» **What is required**:
The reply should contain the full listing exactly as written and no pictures at all.

Start of Input data

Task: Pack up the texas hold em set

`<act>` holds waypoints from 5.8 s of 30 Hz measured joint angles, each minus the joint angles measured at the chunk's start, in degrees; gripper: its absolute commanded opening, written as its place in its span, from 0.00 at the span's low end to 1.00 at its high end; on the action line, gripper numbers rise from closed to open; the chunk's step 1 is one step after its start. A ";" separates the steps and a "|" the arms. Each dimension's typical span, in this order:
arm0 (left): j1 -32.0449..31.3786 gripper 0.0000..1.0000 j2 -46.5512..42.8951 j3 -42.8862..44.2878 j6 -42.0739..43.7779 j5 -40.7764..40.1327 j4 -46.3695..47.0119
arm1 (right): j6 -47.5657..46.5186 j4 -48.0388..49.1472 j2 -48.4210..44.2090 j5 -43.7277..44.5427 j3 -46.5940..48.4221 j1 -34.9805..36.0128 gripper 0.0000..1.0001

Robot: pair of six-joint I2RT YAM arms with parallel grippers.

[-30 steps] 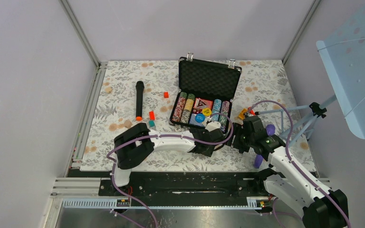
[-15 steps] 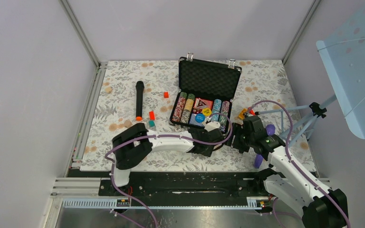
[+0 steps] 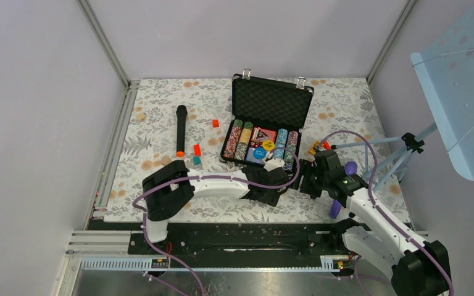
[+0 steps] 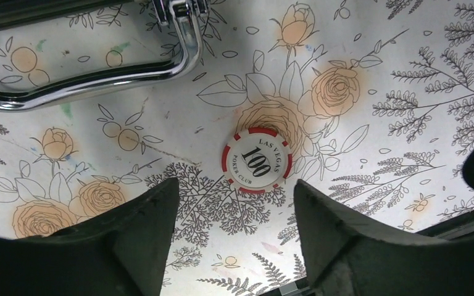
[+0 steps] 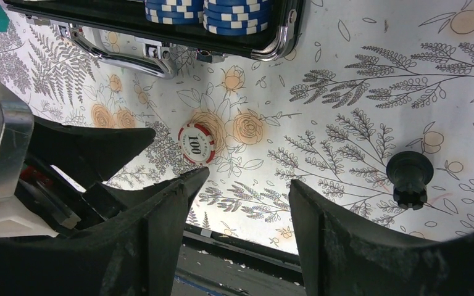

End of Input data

» **Task response**:
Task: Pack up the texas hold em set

`<act>` holds waypoints from 5.8 s of 30 Hz measured joint angles, each minus the joint angles measured at the chunk's start, in degrees; gripper: its absolute commanded opening, written as its place in its span, from 0.00 at the span's low end to 1.00 at its high end; on the action line, gripper numbers rise from closed to open; the chunk's step 1 is one step after its start. A ";" separates the steps and a "|" the arms. Each dimension's typical span, in this order:
arm0 (left): j1 -32.0449..31.3786 gripper 0.0000..1.0000 j2 -46.5512..42.8951 j3 -42.8862..44.2878 j6 -42.0739..43.7779 j5 -40.7764..40.1327 j4 -46.3695..47.0119
arm1 (right): j6 -47.5657..46.5186 j4 -48.0388..49.1472 j2 -48.4210..44.2090 j5 -43.7277..44.5427 j3 -46.5940..48.4221 j1 -34.9805..36.0128 gripper 0.0000..1.0001

Robot: pair of six-joint I2RT YAM arms with parallel grippers.

[-30 steps] 
[-15 steps] 
[+0 steps] 
[+0 steps] 
[+0 steps] 

The exercise is fully answered.